Task prompt
Each line from the one holding "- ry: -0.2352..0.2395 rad" to the end of the listing below must be given again exactly as it appears.

Material provided
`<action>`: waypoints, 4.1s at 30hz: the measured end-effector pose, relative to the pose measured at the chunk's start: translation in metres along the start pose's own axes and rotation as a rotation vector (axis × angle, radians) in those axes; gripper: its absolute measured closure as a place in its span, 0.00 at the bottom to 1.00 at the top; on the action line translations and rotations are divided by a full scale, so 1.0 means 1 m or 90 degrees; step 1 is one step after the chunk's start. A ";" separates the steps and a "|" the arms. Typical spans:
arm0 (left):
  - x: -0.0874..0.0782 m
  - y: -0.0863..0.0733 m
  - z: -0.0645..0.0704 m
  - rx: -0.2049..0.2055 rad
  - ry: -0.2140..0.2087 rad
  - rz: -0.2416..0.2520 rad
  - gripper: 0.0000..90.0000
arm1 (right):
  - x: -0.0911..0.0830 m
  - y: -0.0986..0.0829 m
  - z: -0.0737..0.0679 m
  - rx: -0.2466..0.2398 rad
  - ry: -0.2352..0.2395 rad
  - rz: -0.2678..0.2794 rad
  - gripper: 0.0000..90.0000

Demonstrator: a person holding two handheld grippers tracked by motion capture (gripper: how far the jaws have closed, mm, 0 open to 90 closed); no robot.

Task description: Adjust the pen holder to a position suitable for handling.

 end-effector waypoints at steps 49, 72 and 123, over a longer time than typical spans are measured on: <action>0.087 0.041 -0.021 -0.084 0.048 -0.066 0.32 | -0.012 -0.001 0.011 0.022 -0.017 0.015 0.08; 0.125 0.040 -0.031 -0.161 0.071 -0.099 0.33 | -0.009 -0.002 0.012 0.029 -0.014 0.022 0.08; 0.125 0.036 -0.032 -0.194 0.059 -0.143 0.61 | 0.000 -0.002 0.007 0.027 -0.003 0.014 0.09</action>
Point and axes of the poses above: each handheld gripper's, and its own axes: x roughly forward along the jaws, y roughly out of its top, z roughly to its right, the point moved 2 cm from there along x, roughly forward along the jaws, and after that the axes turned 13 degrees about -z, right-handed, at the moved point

Expected answer
  - ry: -0.2352..0.2395 rad
  - rz: -0.2678..0.2794 rad
  - gripper: 0.0000..90.0000

Demonstrator: a person holding two handheld grippers tracked by motion capture (gripper: how far the jaws have closed, mm, 0 open to 90 closed); no robot.

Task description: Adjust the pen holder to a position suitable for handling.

 end-effector waypoints at steps 49, 72 and 123, over a longer time than typical spans are measured on: <action>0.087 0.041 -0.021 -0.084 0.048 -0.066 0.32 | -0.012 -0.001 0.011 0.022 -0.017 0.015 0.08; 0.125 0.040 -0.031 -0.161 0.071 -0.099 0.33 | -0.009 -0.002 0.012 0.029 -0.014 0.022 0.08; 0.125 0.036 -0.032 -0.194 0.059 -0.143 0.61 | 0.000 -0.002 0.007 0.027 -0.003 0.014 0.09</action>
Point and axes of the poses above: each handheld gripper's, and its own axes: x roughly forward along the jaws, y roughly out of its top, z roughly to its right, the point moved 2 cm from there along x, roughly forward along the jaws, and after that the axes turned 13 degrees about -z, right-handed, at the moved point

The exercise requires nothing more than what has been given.